Leave every picture out and print exactly the lines that run from the one containing "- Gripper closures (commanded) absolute" to the end of the listing.

::::::::

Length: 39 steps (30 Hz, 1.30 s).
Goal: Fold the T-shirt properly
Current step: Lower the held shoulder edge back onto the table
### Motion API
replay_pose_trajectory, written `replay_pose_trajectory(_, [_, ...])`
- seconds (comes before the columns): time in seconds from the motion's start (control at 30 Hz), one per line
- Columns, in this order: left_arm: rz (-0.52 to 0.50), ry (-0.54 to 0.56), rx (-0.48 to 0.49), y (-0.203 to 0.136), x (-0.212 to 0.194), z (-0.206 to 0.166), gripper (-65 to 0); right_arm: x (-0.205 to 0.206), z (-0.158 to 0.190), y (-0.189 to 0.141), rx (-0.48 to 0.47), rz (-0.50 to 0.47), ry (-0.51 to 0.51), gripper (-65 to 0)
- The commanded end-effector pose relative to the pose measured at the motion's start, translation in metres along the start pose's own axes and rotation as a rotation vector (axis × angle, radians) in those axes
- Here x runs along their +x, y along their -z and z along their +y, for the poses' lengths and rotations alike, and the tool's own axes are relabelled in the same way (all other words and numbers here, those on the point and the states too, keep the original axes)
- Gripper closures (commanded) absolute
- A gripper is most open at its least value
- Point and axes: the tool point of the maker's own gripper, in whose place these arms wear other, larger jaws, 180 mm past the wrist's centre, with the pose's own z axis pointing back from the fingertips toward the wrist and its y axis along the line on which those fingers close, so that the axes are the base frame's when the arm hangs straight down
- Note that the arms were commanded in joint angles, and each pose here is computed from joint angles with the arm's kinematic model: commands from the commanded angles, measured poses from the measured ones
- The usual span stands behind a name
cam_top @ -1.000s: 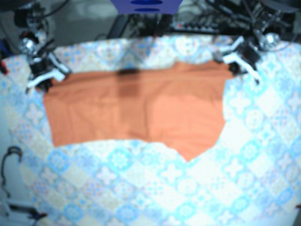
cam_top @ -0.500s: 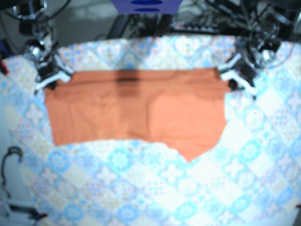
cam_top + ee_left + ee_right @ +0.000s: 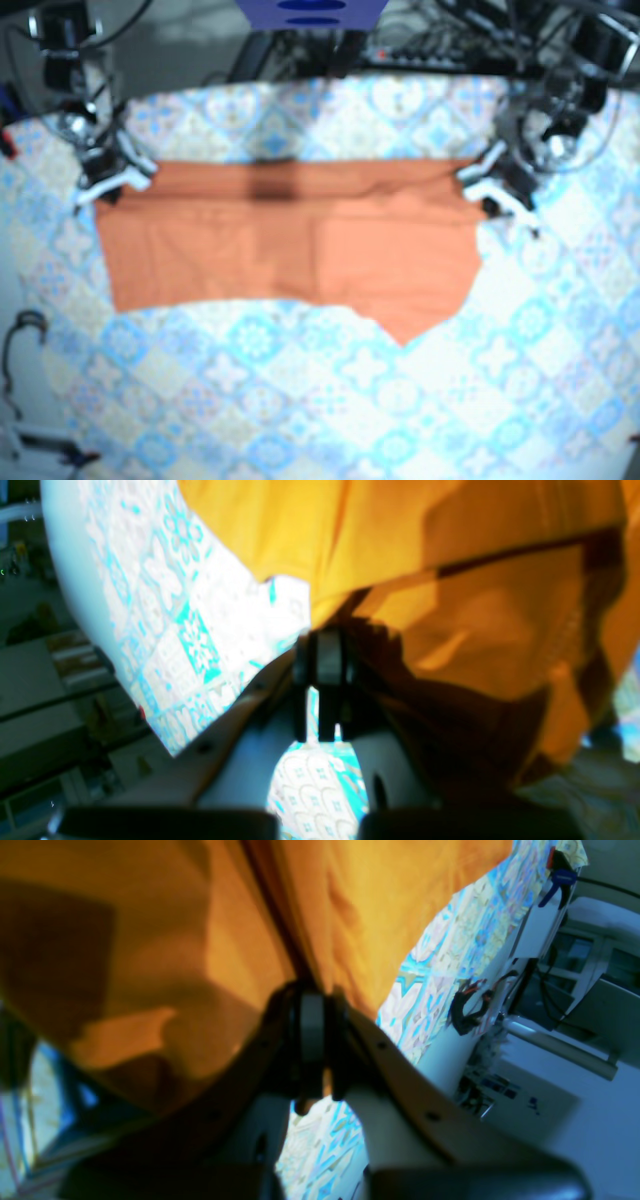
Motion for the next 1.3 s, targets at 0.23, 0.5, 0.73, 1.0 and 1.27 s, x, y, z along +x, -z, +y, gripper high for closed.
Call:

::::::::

**Solution to this task:**
- Gripper closures (commanded) absolute
- A gripper is most open at its least value
- Point and axes: the tool point of the maker's own gripper, in whose place these arms wear other, larger jaws, 180 mm past the wrist's centre, with the pose's own z axis pointing back from the fingertips toward the wrist and its y axis along the line on which those fingers close, so that the axes are the base frame's when the arm hangs straight down
- Note that the arms were commanded in joint angles, and each pose here is computed from joint angles with the arm's kinematic model: commands from the commanded angles, measured poses from the measured ones
- The usual span stands behind a name
cam_top @ -1.000s: 
cam_top @ -0.500s: 
cam_top + ee_left + ee_right @ +0.000s: 
Motion for the next 1.3 s, targets at 0.23, 0.5, 0.73, 1.0 and 1.27 s, x, y, z along +x, -z, +y, gripper high for closed.
Call:

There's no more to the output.